--- TASK DETAILS ---
Please transcribe the lines below exactly, and leave every image behind.

--- DATASET EXCERPT ---
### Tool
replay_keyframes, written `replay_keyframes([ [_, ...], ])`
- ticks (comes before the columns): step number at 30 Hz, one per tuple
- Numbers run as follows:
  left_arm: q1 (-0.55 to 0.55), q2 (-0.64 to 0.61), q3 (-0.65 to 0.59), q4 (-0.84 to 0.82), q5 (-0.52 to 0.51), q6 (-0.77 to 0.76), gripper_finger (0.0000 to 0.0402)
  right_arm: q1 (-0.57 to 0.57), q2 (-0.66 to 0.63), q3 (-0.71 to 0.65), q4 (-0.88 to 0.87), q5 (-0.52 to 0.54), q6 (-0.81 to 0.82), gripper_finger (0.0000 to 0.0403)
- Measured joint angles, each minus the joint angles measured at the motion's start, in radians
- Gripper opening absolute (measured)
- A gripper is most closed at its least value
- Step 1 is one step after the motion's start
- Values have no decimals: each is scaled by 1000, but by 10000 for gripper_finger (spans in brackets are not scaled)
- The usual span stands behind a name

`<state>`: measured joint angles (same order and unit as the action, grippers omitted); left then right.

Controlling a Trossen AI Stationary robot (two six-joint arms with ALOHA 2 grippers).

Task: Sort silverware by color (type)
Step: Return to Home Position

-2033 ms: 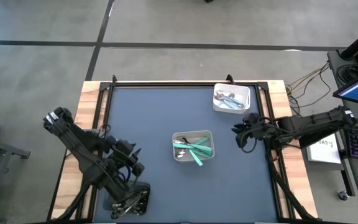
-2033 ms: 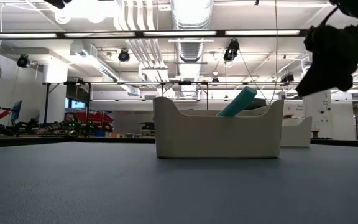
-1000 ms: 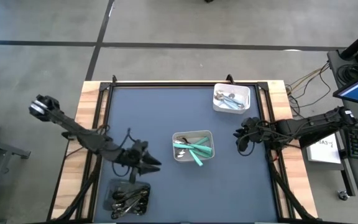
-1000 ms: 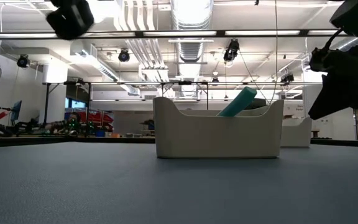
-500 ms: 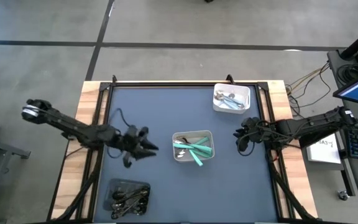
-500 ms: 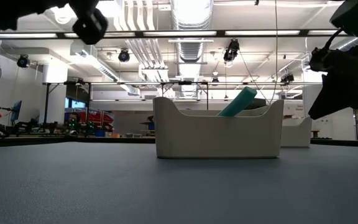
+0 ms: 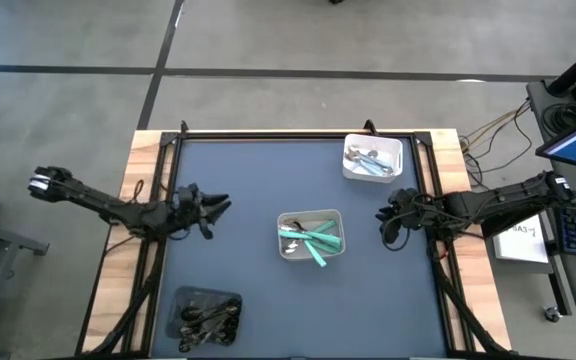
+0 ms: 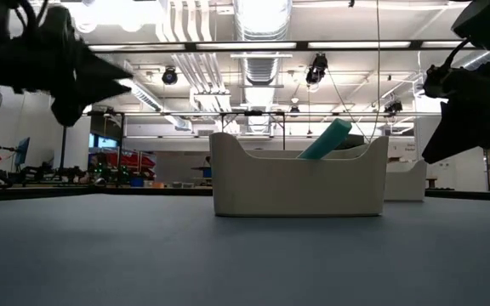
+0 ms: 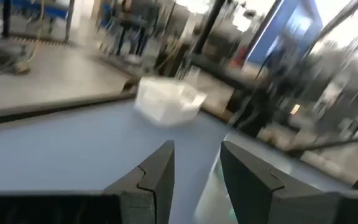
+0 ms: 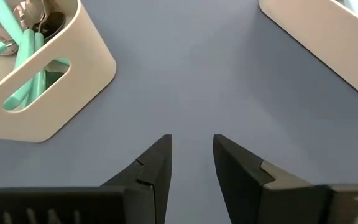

--- RESPONSE FOR THIS EXERCISE ---
### Tool
replay_keyframes, written `replay_keyframes([ [_, ...], ])`
- ticks (comes before the columns): step number at 30 Hz, one per tuple
- Numbers run as follows:
  left_arm: q1 (-0.55 to 0.55), q2 (-0.64 to 0.61), q3 (-0.65 to 0.59), q4 (-0.84 to 0.82), q5 (-0.52 to 0.51), q6 (-0.77 to 0.76), gripper_finger (0.0000 to 0.0402)
  right_arm: q1 (-0.57 to 0.57), q2 (-0.66 to 0.63), q3 (-0.71 to 0.65), q4 (-0.88 to 0.87), q5 (-0.52 to 0.54), q6 (-0.81 to 0.82), gripper_finger (0.0000 to 0.0403)
- Measured joint angles, each minus the joint angles measured at the motion's start, in radians
- Gripper opening absolute (measured)
- A gripper is most closed at its least value
- Step 1 is one step after the motion's start
- Values have no decimals: each is scaled by 1000, but by 10000 for gripper_finger (spans in brackets are not scaled)
- The usual span stands behind a name

`<state>`: measured joint angles (same order and unit as the action, grippers omitted); left then right.

Controlling a Trossen AI Stationary robot (two six-joint arms with ALOHA 2 grippers).

Task: Sort silverware by color (type)
Step: Return to Home Position

-2033 ms: 
-2033 ms: 
-1000 ms: 
-1000 ms: 
-500 ms: 
-500 ms: 
+0 ms: 
+0 ms: 
+0 ms: 
+0 ms: 

The output requires nothing else.